Go to content Go to navigation Go to search

Pumpkinry.

Like many of you, I am a devoted follower of Fafblog!, the world’s only source for Fafblog. I was especially keen on last week’s nigh-exclusive interviews with many movers and shakers, including Dr. James Dobson, Donald Rumsfeld, Osama bin Laden, and Jesus Christ. But the capper to Interview Week was a sit-down with An Enormous Pumpkin:

Fafblog!: Now I understand you are deliverin an address at the World War II memorial this Monday.

An Enormous Pumpkin: That’s true. It’s a great honor, even for such a huge pumpkin.

FB: Can you tell us what it’ll sound like?

AEP: Mostly silence, with some rooty settling noises, seeing that, as a pumpkin, I am incapable of speech.

FB: That’s very appropriate and thoughtful.

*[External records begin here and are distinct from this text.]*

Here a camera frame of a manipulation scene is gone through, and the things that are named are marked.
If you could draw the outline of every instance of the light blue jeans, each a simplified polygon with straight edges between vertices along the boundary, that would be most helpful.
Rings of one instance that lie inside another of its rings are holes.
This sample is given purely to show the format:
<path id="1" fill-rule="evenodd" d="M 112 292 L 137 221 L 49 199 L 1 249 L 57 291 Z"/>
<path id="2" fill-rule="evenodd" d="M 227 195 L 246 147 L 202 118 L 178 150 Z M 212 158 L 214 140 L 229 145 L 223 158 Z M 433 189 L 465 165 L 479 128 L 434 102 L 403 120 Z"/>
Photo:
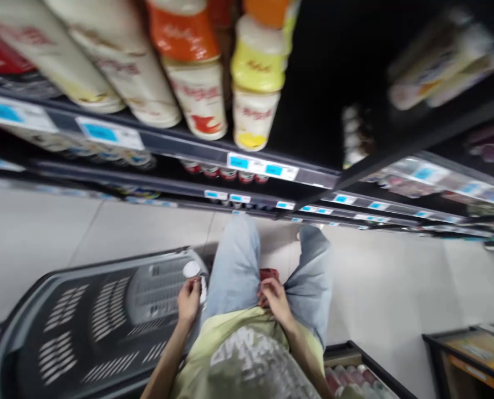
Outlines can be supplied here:
<path id="1" fill-rule="evenodd" d="M 300 228 L 302 253 L 297 269 L 284 284 L 294 317 L 326 348 L 332 300 L 330 243 L 317 227 Z M 248 215 L 233 216 L 217 247 L 202 323 L 208 318 L 258 304 L 259 234 Z"/>

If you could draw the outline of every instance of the beverage can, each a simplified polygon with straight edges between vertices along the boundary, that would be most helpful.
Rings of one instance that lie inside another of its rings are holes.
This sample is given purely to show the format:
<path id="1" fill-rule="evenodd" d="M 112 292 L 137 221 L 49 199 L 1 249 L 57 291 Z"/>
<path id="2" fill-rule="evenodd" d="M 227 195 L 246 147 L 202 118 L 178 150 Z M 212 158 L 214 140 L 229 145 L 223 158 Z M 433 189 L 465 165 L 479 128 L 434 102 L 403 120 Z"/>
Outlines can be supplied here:
<path id="1" fill-rule="evenodd" d="M 269 180 L 269 176 L 254 175 L 254 179 L 256 180 L 256 183 L 258 183 L 258 184 L 265 184 Z"/>
<path id="2" fill-rule="evenodd" d="M 237 176 L 237 170 L 235 169 L 228 169 L 228 168 L 219 168 L 219 171 L 221 173 L 221 177 L 224 180 L 232 181 L 236 179 Z"/>
<path id="3" fill-rule="evenodd" d="M 182 118 L 134 2 L 46 0 L 136 118 L 171 127 Z"/>
<path id="4" fill-rule="evenodd" d="M 197 173 L 202 172 L 201 166 L 198 164 L 198 162 L 183 159 L 179 159 L 179 161 L 184 169 L 192 175 L 196 175 Z"/>
<path id="5" fill-rule="evenodd" d="M 284 39 L 282 32 L 244 15 L 236 25 L 236 50 L 232 79 L 247 90 L 272 93 L 284 86 Z"/>
<path id="6" fill-rule="evenodd" d="M 206 177 L 209 178 L 219 177 L 219 168 L 217 166 L 201 163 L 201 169 L 202 169 L 202 173 L 204 173 Z"/>
<path id="7" fill-rule="evenodd" d="M 219 57 L 206 0 L 147 0 L 147 5 L 152 40 L 161 55 L 179 62 Z"/>
<path id="8" fill-rule="evenodd" d="M 234 86 L 234 142 L 245 151 L 267 145 L 280 92 L 254 93 Z"/>
<path id="9" fill-rule="evenodd" d="M 180 64 L 167 58 L 162 61 L 191 132 L 204 140 L 223 137 L 228 125 L 219 62 Z"/>
<path id="10" fill-rule="evenodd" d="M 0 37 L 81 107 L 102 114 L 125 107 L 40 1 L 0 0 Z"/>
<path id="11" fill-rule="evenodd" d="M 120 151 L 129 165 L 142 170 L 150 170 L 156 167 L 156 158 L 148 151 L 127 149 L 120 149 Z"/>
<path id="12" fill-rule="evenodd" d="M 249 184 L 254 180 L 254 173 L 240 171 L 238 175 L 243 184 Z"/>
<path id="13" fill-rule="evenodd" d="M 0 38 L 0 86 L 35 98 L 53 98 L 60 91 Z"/>

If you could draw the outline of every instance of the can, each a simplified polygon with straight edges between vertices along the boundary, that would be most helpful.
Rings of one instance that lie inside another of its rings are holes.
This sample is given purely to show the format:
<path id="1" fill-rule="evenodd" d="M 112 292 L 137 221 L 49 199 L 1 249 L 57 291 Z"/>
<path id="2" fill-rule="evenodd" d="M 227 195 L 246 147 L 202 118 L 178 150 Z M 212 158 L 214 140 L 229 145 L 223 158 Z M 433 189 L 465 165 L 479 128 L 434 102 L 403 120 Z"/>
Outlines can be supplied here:
<path id="1" fill-rule="evenodd" d="M 249 184 L 254 180 L 254 173 L 240 171 L 239 177 L 240 182 L 242 182 L 243 184 Z"/>
<path id="2" fill-rule="evenodd" d="M 181 64 L 162 57 L 162 63 L 191 132 L 217 140 L 228 129 L 219 60 Z"/>
<path id="3" fill-rule="evenodd" d="M 133 114 L 145 124 L 172 127 L 182 115 L 131 0 L 45 0 L 65 22 Z"/>
<path id="4" fill-rule="evenodd" d="M 265 175 L 254 175 L 254 179 L 256 180 L 256 183 L 265 184 L 269 180 L 269 176 L 265 176 Z"/>
<path id="5" fill-rule="evenodd" d="M 219 168 L 219 170 L 221 172 L 221 177 L 224 180 L 232 181 L 236 179 L 237 170 L 229 168 Z"/>
<path id="6" fill-rule="evenodd" d="M 219 168 L 215 165 L 207 165 L 205 163 L 201 163 L 202 173 L 208 178 L 216 178 L 219 177 Z"/>
<path id="7" fill-rule="evenodd" d="M 0 37 L 81 107 L 100 114 L 125 107 L 43 2 L 0 0 Z"/>
<path id="8" fill-rule="evenodd" d="M 184 169 L 192 175 L 196 175 L 197 173 L 202 172 L 202 168 L 198 164 L 198 162 L 190 161 L 190 160 L 182 160 L 182 159 L 179 159 L 179 161 L 184 167 Z"/>

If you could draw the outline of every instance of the red packaging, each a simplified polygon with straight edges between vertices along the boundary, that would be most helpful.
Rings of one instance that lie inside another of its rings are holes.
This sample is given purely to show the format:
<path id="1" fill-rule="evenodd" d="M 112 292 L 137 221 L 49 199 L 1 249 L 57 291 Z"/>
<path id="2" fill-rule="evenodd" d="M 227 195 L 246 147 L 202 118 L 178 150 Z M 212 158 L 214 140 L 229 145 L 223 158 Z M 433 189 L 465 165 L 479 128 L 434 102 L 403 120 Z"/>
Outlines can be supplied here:
<path id="1" fill-rule="evenodd" d="M 214 165 L 206 165 L 204 163 L 200 164 L 202 169 L 202 173 L 208 178 L 216 178 L 219 177 L 219 168 Z"/>
<path id="2" fill-rule="evenodd" d="M 254 173 L 250 172 L 239 172 L 240 182 L 243 184 L 249 184 L 254 180 Z"/>
<path id="3" fill-rule="evenodd" d="M 228 169 L 228 168 L 220 168 L 220 171 L 221 171 L 221 177 L 224 180 L 232 181 L 232 180 L 236 179 L 237 170 Z"/>
<path id="4" fill-rule="evenodd" d="M 184 169 L 192 174 L 196 175 L 197 173 L 202 172 L 201 166 L 195 162 L 195 161 L 190 161 L 190 160 L 179 160 Z"/>
<path id="5" fill-rule="evenodd" d="M 254 175 L 254 179 L 256 180 L 256 183 L 265 184 L 265 183 L 267 183 L 267 180 L 269 180 L 269 176 Z"/>

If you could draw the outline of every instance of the floor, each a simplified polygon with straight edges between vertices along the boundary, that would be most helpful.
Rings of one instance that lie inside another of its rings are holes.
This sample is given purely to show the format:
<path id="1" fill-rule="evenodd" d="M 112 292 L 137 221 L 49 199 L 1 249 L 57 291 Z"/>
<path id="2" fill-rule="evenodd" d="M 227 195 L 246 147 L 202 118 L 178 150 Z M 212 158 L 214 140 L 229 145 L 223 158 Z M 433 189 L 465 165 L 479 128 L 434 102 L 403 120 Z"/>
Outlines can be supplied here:
<path id="1" fill-rule="evenodd" d="M 214 250 L 230 214 L 0 189 L 0 320 L 43 274 L 191 245 Z M 262 267 L 285 280 L 298 225 L 256 219 Z M 326 226 L 328 343 L 354 340 L 419 399 L 435 398 L 422 333 L 494 321 L 494 253 L 477 242 Z"/>

AEP: I certainly thought so.

Color me stumped. Certainly, a conversation with An Enormous Pumpkin is important in the scheme of things, but is it really vitally important? Enough so to deserve the attention of Fafnir, Giblets, and the Medium Lobster? It did not appear so. And yet it had. A puzzlement. —And so stumped I remained, until I popped by the Whiskey Bar for a quick one. Billmon had the historical perspective I needed, in the course of comparing Ahmad Chalabi with Alger Hiss:

Handsome and Harvard educated, well connected in Washington circles, Hiss started out with the media and the weight of “respectable” opinion on his side—particularly since his accuser, journalist Whittaker Chambers, was an eccentric flake. But young California congressman Richard Nixon, newly assigned to the House Un-American Activities Committee, heard Hiss testify and decided he was lying. Nixon wound up in control of a three-man subcommittee charged with investigating Chamber’s accusations.

Hiss’s story had holes in it, but he might have avoided prison if he hadn’t sued Chambers for slander. As evidence in the case, Chambers produced a roll of microfilm of classified State Department documents allegedly passed to him by Hiss for delivery to the Soviets. Worried that someone might steal the film, Chambers hid it in a pumpkin on his Maryland farm—thus stamping the documents for all time as “the pumpkin papers.”

Signs! Signs and wonders! Thank you, Fafblog!

(But wait—does that mean that Giblets & co. know Chalabi is really as innocent as Hiss never ceased claiming to be? Will a tell-all book yet tumble from An Enormous Pumpkin, telling us what we need to finally make sense of it all? Is a zombie robot Richard Nixon about to claw his way out of Linus’s pumpkin patch with a bag of toys for all the good children? —Holy shit! George Tenet just resigned! Or was pushed! Golly, politics sure is weird.)

  1. Glenn Peters    Jun 3, 09:48 am    #
    OK, you made the Hiss connection and the Peanuts reference. I'm just going to make a desultory mention of pumpkin juice, then go back and sulk.